> _TASK DETAILS_
In the listing below, find the line containing "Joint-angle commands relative" and the line containing "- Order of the". Repeat exactly those two lines and every line between them, nothing more.

> _ENTRIES PROVIDED_

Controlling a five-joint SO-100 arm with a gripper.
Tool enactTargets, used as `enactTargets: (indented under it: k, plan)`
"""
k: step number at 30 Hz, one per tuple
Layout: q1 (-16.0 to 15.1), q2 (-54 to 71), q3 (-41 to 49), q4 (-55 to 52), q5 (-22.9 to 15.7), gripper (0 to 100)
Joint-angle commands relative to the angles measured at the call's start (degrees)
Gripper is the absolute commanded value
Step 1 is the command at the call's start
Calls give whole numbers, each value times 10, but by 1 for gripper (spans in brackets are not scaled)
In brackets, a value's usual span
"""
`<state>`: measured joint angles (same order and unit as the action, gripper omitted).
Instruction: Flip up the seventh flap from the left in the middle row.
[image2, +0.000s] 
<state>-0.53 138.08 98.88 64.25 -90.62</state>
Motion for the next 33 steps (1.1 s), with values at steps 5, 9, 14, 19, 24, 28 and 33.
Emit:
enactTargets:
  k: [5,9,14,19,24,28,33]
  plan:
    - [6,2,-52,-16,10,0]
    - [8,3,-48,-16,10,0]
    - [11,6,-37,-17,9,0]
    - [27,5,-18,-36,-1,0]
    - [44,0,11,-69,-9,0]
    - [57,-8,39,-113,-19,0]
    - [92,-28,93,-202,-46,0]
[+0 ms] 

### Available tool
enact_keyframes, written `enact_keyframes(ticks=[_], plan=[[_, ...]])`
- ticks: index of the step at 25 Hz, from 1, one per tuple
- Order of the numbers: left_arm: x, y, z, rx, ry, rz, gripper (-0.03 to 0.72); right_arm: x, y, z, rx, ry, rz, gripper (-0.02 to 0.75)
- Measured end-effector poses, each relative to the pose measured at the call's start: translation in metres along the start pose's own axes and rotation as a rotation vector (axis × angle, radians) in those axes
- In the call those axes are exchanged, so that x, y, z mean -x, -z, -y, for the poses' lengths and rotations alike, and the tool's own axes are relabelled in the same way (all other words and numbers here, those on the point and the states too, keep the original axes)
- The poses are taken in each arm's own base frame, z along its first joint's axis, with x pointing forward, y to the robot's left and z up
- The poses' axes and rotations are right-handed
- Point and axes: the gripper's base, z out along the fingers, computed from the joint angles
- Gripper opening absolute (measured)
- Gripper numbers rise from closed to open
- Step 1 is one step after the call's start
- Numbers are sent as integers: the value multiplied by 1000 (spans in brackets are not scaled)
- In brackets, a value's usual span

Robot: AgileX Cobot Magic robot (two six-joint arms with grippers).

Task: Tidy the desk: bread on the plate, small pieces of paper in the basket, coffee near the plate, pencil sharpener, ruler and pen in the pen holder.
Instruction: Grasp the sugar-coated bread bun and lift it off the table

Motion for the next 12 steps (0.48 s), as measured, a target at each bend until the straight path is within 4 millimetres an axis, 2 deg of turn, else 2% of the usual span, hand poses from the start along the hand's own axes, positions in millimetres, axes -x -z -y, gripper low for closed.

> _ANSWER FOR THE TASK_
Joint-angle commands relative to the angles measured at the call's start (degrees)
Gripper is the absolute commanded value
Step 1 is the command at the call's start
Calls give whole numbers, each value times 10, but by 1 for gripper (spans in brackets are not scaled)
In brackets, a value's usual span
"""
`<state>`: measured joint angles (same order and unit as the action, gripper omitted).
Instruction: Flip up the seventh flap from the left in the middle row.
[image2, +0.000s] 
<state>-0.53 138.08 98.88 64.25 -90.62</state>
Motion for the next 33 steps (1.1 s), with values at steps 5, 9, 14, 19, 24, 28 and 33.
Emit:
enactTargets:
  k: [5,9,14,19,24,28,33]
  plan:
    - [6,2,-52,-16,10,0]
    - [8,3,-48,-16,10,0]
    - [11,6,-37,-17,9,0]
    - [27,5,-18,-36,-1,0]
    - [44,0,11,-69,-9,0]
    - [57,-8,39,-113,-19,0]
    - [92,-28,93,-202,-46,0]
[+0 ms] 

### Available tool
enact_keyframes, written `enact_keyframes(ticks=[_], plan=[[_, ...]])`
- ticks: index of the step at 25 Hz, from 1, one per tuple
- Order of the numbers: left_arm: x, y, z, rx, ry, rz, gripper (-0.03 to 0.72); right_arm: x, y, z, rx, ry, rz, gripper (-0.02 to 0.75)

Output for this exercise is now complete.